Toward Low-Cost yet Effective Temporal Learning for UAV Tracking¶
Conference: CVPR 2026
Paper: CVF Open Access
Code: https://github.com/GXNU-ZhongLab/LETrack (Available)
Area: Video Understanding / Single Object Tracking
Keywords: UAV tracking, temporal modeling, token propagation, efficiency evaluation, PPF
TL;DR¶
Addressing single object tracking for Unmanned Aerial Vehicles (UAVs), this paper first proposes an evaluation metric, Precision per FLOP (PPF), which couples accuracy gain with computational overhead. This metric reveals that existing temporal modules generally possess low "cost-effectiveness." Consequently, a lightweight temporal module (LETL) is designed that propagates and merges only a small number of representative appearance tokens. Integrated into a one-stream framework, the resulting LETrack achieves SOTA performance across six aerial datasets with negligible additional computational cost.
Background & Motivation¶
Background: In generic visual object tracking (VOT), leveraging temporal information (how target appearance changes over time) is a recognized method for improving performance. Predominant approaches follow two categories: multi-template matching (e.g., MixFormer, STARK, ODTrack, and MCITrack, which increase dynamic templates from 1 to 3 or even 5) and trajectory tokens (e.g., ODTrack, AQATrack, and TemTrack, which compress per-frame information into learnable query tokens for cross-frame propagation). Recently, the UAV tracking subfield has shifted towards "extreme efficiency" (e.g., Aba-ViTrack, AVTrack, SGLATrack) to fit resource-constrained onboard chips, often prioritizing token pruning and distillation over specific aerial challenges like camera shake and cluttered backgrounds.

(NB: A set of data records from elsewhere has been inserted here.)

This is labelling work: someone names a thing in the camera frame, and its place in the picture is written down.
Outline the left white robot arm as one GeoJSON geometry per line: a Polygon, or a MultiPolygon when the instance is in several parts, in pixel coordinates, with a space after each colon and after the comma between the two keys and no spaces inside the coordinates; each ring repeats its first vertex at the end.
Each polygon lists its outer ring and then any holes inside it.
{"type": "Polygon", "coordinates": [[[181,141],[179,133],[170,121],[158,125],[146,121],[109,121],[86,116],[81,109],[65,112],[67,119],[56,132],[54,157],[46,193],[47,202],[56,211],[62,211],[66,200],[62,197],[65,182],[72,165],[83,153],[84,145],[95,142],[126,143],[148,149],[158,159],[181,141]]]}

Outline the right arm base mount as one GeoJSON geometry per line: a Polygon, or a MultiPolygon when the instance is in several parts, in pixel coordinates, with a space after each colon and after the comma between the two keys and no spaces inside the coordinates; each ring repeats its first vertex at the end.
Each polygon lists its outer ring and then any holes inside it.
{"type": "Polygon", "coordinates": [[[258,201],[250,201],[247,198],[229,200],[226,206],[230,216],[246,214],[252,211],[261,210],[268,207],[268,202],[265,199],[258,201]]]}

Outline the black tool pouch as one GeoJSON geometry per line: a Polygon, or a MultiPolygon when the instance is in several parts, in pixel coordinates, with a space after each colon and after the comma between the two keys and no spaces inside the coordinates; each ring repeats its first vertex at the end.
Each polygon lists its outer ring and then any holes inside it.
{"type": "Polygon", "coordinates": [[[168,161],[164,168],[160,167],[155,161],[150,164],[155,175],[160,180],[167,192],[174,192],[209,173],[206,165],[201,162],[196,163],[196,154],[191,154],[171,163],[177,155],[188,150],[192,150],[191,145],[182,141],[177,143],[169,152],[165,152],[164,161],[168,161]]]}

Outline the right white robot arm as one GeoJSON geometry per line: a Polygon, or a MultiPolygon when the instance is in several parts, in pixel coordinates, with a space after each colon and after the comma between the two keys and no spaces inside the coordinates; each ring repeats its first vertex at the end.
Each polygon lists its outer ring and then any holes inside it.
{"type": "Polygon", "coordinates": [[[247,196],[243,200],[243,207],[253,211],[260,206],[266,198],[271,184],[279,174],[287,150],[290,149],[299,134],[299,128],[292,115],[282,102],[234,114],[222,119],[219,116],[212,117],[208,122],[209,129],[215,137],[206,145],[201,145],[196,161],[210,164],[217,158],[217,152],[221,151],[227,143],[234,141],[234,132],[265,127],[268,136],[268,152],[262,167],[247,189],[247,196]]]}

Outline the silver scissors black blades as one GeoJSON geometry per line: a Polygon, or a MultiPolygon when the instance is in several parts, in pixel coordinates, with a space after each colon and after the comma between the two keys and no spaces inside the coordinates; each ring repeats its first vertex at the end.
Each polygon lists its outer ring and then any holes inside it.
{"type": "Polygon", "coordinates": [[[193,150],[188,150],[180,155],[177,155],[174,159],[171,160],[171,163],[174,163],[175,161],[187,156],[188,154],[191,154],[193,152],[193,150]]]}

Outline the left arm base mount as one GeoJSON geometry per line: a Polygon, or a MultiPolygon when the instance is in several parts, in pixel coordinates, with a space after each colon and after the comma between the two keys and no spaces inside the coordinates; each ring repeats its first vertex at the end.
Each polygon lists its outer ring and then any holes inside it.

Limitations of Prior Work: Both existing temporal strategies are suboptimal for UAVs. Multi-template approaches suffer from high memory consumption or exploding FLOPs, making onboard deployment difficult. While trajectory tokens are lightweight, they compress the "entire search area" into a few global tokens. In UAV top-down views, the background dominates the frame, leading to target features being diluted and providing limited performance gains.
Key Challenge: A deeper issue lies in evaluation; current benchmarks compare "overall accuracy" but fail to distinguish whether gains come from the temporal module itself or simply from using a larger backbone or more inputs. For instance, EVPTrack shows higher overall accuracy than HIPTrack, yet the actual gain \(\Delta\text{prec}\) from its temporal module is smaller, implying its superiority stems from its HiViT backbone. The community lacks a metric to isolate and quantify the "true capability" of temporal modules.
Goal: (1) Propose a fair, compute-aware metric to quantify the real contribution of temporal modules; (2) Guided by this metric, design a low-cost, high-gain temporal module optimized for UAVs.
Key Insight: Given the limited compute of UAVs, an ideal temporal strategy should exchange minimal computation for significant accuracy gain. Thus, evaluation should focus on "accuracy gained per unit of computation" rather than absolute values. The authors introduce the ratio of precision per FLOP (PPF), which effectively decouples backbone contributions from temporal module gains.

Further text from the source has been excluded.